Lines from the beginning of the data below through the one containing "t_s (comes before" are to be printed exactly as they appear.

→ The data:
_ _ _

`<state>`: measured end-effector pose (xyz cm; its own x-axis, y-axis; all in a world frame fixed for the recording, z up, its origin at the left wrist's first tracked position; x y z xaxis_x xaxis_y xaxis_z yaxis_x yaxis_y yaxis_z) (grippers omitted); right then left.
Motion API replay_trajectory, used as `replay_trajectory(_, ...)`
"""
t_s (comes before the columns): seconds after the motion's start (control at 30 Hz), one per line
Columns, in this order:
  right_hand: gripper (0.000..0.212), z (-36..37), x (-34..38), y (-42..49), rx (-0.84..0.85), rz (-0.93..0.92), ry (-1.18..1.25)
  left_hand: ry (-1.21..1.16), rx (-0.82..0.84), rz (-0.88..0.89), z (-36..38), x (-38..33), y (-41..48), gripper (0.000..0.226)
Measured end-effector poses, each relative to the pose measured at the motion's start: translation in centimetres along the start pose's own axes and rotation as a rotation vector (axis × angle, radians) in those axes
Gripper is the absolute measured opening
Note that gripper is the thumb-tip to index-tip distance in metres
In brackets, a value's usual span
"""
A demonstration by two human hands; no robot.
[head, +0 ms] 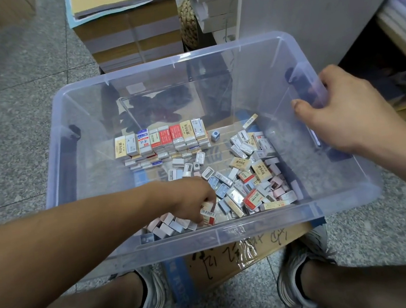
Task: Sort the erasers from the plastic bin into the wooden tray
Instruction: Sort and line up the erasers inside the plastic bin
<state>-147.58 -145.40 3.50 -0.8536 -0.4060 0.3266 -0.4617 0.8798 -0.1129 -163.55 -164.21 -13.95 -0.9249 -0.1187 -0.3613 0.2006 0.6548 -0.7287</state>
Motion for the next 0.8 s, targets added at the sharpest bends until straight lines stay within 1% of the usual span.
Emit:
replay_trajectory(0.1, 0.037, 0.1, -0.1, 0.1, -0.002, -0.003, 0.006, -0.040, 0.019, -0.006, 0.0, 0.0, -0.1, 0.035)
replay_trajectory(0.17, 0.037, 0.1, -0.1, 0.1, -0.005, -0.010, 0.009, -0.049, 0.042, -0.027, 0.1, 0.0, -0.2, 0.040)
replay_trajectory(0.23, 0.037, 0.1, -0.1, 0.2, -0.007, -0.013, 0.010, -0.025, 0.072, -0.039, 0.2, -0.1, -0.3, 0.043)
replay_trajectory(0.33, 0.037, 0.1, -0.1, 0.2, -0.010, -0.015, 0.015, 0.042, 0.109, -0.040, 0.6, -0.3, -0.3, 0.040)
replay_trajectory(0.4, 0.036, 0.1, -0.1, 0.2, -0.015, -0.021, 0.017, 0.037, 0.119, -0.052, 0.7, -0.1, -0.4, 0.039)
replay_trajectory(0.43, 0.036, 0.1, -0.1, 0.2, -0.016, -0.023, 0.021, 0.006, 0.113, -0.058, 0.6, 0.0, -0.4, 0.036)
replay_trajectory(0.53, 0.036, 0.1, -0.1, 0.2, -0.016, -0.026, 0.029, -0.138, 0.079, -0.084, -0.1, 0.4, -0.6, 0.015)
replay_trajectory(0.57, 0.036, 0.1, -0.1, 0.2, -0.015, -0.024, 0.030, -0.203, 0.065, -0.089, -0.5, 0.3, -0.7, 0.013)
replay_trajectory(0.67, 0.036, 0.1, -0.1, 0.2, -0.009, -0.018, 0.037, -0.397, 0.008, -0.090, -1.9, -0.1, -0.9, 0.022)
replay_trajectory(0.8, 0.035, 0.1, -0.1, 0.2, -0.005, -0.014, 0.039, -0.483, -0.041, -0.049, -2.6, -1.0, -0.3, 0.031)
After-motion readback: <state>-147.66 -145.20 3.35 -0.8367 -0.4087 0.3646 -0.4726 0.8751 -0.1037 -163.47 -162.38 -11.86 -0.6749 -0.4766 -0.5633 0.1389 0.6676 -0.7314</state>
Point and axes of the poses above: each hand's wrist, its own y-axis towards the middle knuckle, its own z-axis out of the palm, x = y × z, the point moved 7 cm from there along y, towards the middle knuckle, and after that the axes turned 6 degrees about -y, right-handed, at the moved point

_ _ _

→ Solved problem:
`<state>`: measured end-effector pose (xyz cm; its own x-axis, y-axis; all in a world frame fixed for the recording, z up, its origin at the left wrist's first tracked position; x y z xaxis_x xaxis_y xaxis_z yaxis_x yaxis_y yaxis_z) (grippers omitted); right then left.
Motion API replay_trajectory, used as `replay_trajectory(_, ...)`
"""
t_s (comes before the columns): seconds after the motion's start (control at 30 Hz), one per line

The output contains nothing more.